There are some ASX dividend shares that have kept growing the dividend to shareholders even during 2020.
That may be attractive to income investors in a world where interest rates are so low.
Here are three options within the ASX 200:
Bapcor Ltd (ASX: BAP)
Bapcor currently has a grossed-up dividend yield of 3.25%.
This business is the largest auto parts business in Australia and New Zealand. It operates a number of different brands including Burson, Autobarn, Precision Automotive equipment, Truck and Trailer Parts, Truckline, Midas and ABS.
Bapcor's FY20 final dividend was maintained at 9.5 cents per share, but thanks to a half-year increase the full year dividend was increased by 2.9% to 17.5 cents. That was despite underlying pro forma net profit being down 5.5%.
The ASX dividend share recently gave a FY21 trading update. For the five months to the end of November 2020, revenue was up 26%. Net profit after tax (NPAT) achieved operating leverage from lower expenses in areas like travel and other areas of discretionary spending, as well as lower interest rates and the contribution from Truckline which wasn't in the prior corresponding period.
In the first half of FY21 Bapcor thinks revenue will grow by 25% and net profit will rise by at least 50%.
Wilson Asset Management is one of the fund managers that likes Bapcor for its rebounding performance, its strong market position and its ability to potentially make more acquisitions with a strong balance sheet.
APA Group (ASX: APA)
APA currently has a distribution yield of 5.2%.
This ASX dividend share owns a large network of 15,000km of natural gas pipelines around Australia with a presence in every mainland state and the Northern Territory. It also owns or has interests in gas storage facilities, gas-fired power stations and renewable energy generation (wind and solar farms). APA owns, or manages and operates, a portfolio of assets and delivers half the nation's natural gas usage.

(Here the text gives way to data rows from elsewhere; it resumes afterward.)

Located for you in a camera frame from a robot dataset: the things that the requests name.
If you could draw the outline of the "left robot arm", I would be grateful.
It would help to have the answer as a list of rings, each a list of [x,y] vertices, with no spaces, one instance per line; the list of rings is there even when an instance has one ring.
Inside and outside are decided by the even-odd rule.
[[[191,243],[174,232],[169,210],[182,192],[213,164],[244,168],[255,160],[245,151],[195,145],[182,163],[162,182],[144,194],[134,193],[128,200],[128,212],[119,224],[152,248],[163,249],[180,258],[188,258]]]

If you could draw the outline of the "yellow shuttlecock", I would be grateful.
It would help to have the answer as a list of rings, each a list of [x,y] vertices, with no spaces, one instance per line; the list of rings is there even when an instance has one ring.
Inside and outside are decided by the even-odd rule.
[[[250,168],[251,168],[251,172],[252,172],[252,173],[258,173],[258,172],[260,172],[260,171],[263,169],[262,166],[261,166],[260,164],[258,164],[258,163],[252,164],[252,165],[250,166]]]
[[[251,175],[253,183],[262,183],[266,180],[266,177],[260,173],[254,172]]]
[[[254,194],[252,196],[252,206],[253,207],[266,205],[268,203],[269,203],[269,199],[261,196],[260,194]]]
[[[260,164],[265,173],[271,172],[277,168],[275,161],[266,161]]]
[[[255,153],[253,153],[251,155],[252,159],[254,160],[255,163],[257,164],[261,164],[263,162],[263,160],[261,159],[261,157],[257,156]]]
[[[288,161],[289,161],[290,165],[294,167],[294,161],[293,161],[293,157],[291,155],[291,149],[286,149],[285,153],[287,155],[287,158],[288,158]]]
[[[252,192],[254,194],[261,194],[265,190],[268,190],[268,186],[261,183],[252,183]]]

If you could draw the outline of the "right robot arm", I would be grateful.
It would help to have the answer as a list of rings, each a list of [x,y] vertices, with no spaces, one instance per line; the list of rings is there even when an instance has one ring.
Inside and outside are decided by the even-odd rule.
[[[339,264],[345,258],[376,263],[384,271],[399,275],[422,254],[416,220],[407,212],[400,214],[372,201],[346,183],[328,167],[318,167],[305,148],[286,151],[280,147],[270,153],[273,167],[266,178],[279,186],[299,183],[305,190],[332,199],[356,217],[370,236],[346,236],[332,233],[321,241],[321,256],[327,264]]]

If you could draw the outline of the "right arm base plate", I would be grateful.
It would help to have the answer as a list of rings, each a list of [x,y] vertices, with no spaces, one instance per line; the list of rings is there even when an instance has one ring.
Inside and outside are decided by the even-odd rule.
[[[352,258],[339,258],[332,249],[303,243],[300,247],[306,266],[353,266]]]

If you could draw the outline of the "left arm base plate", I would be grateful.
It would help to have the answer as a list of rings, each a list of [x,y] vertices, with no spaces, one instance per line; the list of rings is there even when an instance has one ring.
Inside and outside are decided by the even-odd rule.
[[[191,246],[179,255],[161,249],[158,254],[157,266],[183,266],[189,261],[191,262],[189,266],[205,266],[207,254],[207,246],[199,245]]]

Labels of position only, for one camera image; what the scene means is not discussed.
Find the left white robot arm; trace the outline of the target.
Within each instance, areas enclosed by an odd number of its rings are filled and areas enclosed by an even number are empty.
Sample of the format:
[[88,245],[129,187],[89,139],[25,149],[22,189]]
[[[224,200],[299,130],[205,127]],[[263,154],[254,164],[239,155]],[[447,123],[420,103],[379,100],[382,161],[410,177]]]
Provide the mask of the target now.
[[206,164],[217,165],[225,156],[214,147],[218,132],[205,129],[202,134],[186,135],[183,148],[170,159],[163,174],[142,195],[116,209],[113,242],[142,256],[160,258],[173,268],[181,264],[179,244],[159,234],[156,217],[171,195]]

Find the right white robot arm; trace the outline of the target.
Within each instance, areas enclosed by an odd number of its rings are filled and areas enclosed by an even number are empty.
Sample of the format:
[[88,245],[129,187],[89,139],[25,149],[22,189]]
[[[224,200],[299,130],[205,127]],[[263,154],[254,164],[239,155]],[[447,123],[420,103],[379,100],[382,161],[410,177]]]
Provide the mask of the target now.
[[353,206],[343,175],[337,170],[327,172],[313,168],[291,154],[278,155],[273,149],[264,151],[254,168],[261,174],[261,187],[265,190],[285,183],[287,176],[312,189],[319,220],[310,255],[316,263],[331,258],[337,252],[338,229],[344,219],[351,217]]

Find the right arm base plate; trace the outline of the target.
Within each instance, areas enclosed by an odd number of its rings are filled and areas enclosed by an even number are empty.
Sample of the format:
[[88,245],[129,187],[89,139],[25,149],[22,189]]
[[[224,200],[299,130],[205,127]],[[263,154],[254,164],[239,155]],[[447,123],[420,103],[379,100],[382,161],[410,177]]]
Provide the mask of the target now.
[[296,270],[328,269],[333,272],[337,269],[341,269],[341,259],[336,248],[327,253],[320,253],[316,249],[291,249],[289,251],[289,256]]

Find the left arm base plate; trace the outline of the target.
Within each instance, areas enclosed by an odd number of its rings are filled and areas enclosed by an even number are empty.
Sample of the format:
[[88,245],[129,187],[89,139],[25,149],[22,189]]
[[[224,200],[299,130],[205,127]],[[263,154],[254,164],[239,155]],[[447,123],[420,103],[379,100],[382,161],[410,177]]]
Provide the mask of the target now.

APA has increased its distribution every year since just before the GFC, which is a long record for the ASX.
The business funds its distribution from its annual operating cashflow, which is steadily rising as it finishes more energy infrastructure projects. One recently-announced plan is to build a new pipeline in WA and then link that with existing pipelines.
The Australian government has commented that gas could be part of the recovery from COVID-19 impacts.
Washington H. Soul Pattinson and Co. Ltd (ASX: SOL)
Soul Patts currently has a grossed-up dividend yield of 2.9%.
This ASX dividend share has the longest dividend growth streak on the ASX. It has grown its dividend every year since 2000.
Soul Patts funds its dividend from the investment income (dividends, distributions and interest) from its portfolio of assets.
It has substantial holdings in listed businesses like TPG Telecom Ltd (ASX: TPG), Brickworks Limited (ASX: BKW), Bki Investment Co Ltd (ASX: BKI), Milton Corporation Limited (ASX: MLT), Palla Pharma Ltd (ASX: PAL), Clover Corporation Limited (ASX: CLV) and Australian Pharmaceutical Industries Ltd (ASX: API).
Soul Patts also has an unlisted portfolio of businesses. It has investments in sectors like agriculture, financial services, resources and swimming schools.
The ASX dividend share has a long-term investment style, whilst also usually looking at defensive assets and investing with a contrarian nature. Not only is the investing long-term, but the employees are also long-term.
More than 40 employees have worked for the company for over 50 years. Five generations of the Pattinson family have served the company, as have three generations of the Dixson, Spence, Rowe and Letters families.